* [EXERCISE DIRECTIONS]: Copy the data below exactly. Any pictures in it should be omitted.

* [DATA EXCERPT]:
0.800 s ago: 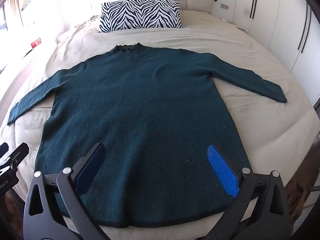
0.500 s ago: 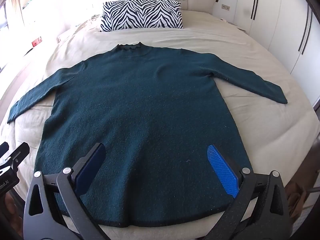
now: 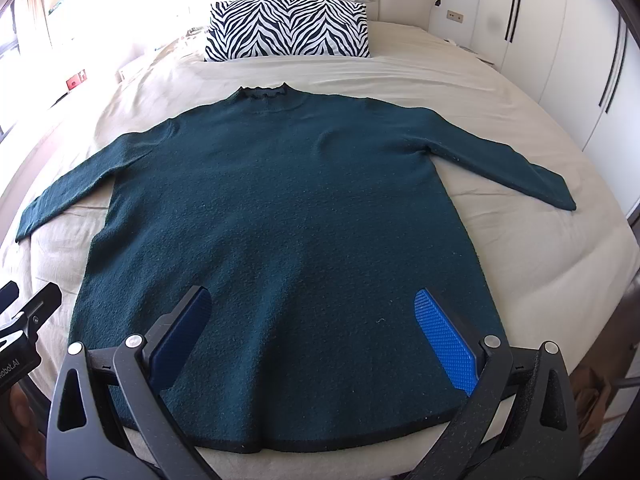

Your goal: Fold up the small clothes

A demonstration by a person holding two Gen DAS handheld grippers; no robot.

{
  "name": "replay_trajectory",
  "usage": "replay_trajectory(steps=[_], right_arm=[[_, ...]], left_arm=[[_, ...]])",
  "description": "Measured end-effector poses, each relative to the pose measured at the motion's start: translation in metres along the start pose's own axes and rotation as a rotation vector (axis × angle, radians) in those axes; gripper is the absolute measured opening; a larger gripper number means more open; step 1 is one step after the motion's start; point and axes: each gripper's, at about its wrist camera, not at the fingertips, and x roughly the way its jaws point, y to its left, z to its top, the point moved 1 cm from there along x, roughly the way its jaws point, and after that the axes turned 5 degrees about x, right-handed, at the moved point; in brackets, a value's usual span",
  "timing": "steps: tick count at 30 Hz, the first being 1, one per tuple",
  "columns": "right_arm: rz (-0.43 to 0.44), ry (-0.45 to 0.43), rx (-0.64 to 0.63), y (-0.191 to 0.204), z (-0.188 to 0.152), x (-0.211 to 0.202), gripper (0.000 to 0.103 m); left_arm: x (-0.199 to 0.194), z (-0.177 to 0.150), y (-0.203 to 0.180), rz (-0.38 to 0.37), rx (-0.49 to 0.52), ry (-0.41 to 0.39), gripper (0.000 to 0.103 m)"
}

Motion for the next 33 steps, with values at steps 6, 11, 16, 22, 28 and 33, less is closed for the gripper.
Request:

* [ANSWER FOR THIS EXERCISE]:
0.800 s ago: 
0.500 s ago: 
now: 

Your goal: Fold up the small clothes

A demonstration by a person holding two Gen DAS handheld grippers; no robot.

{
  "name": "replay_trajectory",
  "usage": "replay_trajectory(steps=[_], right_arm=[[_, ...]], left_arm=[[_, ...]])",
  "description": "Measured end-effector poses, each relative to the pose measured at the motion's start: translation in metres along the start pose's own axes and rotation as a rotation vector (axis × angle, radians) in those axes; gripper is the absolute measured opening; a larger gripper number means more open; step 1 is one step after the motion's start; point and axes: each gripper's, at about its wrist camera, not at the fingertips, and x roughly the way its jaws point, y to its left, z to its top, the point moved 1 cm from there along x, roughly the way its jaws point, and after that the axes turned 5 degrees about x, right-handed, at the moved point; in brackets, a value's usual span",
  "timing": "steps: tick count at 30 Hz, the first being 1, one per tuple",
  "columns": "right_arm: rz (-0.43 to 0.44), ry (-0.45 to 0.43), rx (-0.64 to 0.63), y (-0.191 to 0.204), z (-0.188 to 0.152), x (-0.211 to 0.202), gripper (0.000 to 0.103 m); left_arm: x (-0.199 to 0.194), z (-0.177 to 0.150), y (-0.203 to 0.180), rz (-0.38 to 0.37), rx (-0.49 to 0.52), ry (-0.41 to 0.39), gripper (0.000 to 0.103 m)"
}

Motion for the next 33 steps, with values at steps 6, 11, 16, 22, 28 and 33, less is closed for the gripper.
Request:

Work on this exercise is complete, and nothing remains.